Mr. Rubenstein. From Jack directly.
Mr. Griffin. And he thought Oswald was using a phoney name in the advertisement and trying to disgrace the Jews?
Mr. Rubenstein. And also disgracing the President. You don’t call a President Mr. Kennedy. You call him Mr. President with respect to his title. And also trying to disgrace the name of Earl Warren, Supreme Court Justice of the United States.
Mr. Griffin. And he thought Oswald might have done the same thing?

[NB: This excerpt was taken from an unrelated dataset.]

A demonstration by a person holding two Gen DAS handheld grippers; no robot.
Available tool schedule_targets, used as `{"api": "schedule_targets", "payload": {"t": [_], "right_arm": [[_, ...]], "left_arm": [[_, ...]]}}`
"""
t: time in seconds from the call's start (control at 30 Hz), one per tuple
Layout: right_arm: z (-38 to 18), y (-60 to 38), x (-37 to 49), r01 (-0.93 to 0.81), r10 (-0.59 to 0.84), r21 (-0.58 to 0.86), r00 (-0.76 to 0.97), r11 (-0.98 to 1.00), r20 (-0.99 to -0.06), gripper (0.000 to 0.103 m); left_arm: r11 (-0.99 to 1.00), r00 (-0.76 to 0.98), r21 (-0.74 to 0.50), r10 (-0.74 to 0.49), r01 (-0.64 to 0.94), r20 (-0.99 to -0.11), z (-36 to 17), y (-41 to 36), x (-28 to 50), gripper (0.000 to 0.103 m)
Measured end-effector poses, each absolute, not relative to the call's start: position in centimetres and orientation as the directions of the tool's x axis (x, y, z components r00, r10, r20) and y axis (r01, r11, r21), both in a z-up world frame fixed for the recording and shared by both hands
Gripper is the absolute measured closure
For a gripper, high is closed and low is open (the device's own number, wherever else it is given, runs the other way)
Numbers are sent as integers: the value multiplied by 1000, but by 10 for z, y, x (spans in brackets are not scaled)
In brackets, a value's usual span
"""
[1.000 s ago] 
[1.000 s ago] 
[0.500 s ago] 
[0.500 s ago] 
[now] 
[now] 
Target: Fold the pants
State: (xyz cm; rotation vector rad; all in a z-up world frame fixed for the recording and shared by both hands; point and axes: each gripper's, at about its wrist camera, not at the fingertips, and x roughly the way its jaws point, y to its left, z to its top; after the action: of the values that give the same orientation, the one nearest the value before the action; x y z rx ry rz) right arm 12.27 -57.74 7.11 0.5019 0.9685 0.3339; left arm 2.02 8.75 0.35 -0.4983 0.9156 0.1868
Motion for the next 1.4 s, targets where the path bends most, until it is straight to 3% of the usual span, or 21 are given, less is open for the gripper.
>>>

Mr. Rubenstein. Right or his organization or somebody connected with that group whoever it was. He couldn’t understand it, somebody was doing it. There was the evidence and that bothered him. It kept boiling in him and boiling in him and finally he blew up and when he saw Oswald then he really blew up, and that is all I can tell you, gentlemen.
Mr. Griffin. Do you know or have you heard of anything that happened in Dallas between the time the President was shot and the time that Jack shot Oswald——
Mr. Rubenstein. Yes.
Mr. Griffin. That would have led Jack to think that other people thought the Jews were behind the assassination of the President?
Mr. Rubenstein. No; I did not hear anything like that. You see we didn’t go down to Dallas—I didn’t go down there to Dallas—until almost Christmas time. That was almost a whole month so I didn’t know anything about it.
Mr. Griffin. I want to make sure my question is clear because it is possible that it can be misunderstood. I am not suggesting that the Jews were—that the Jews were behind the assassination.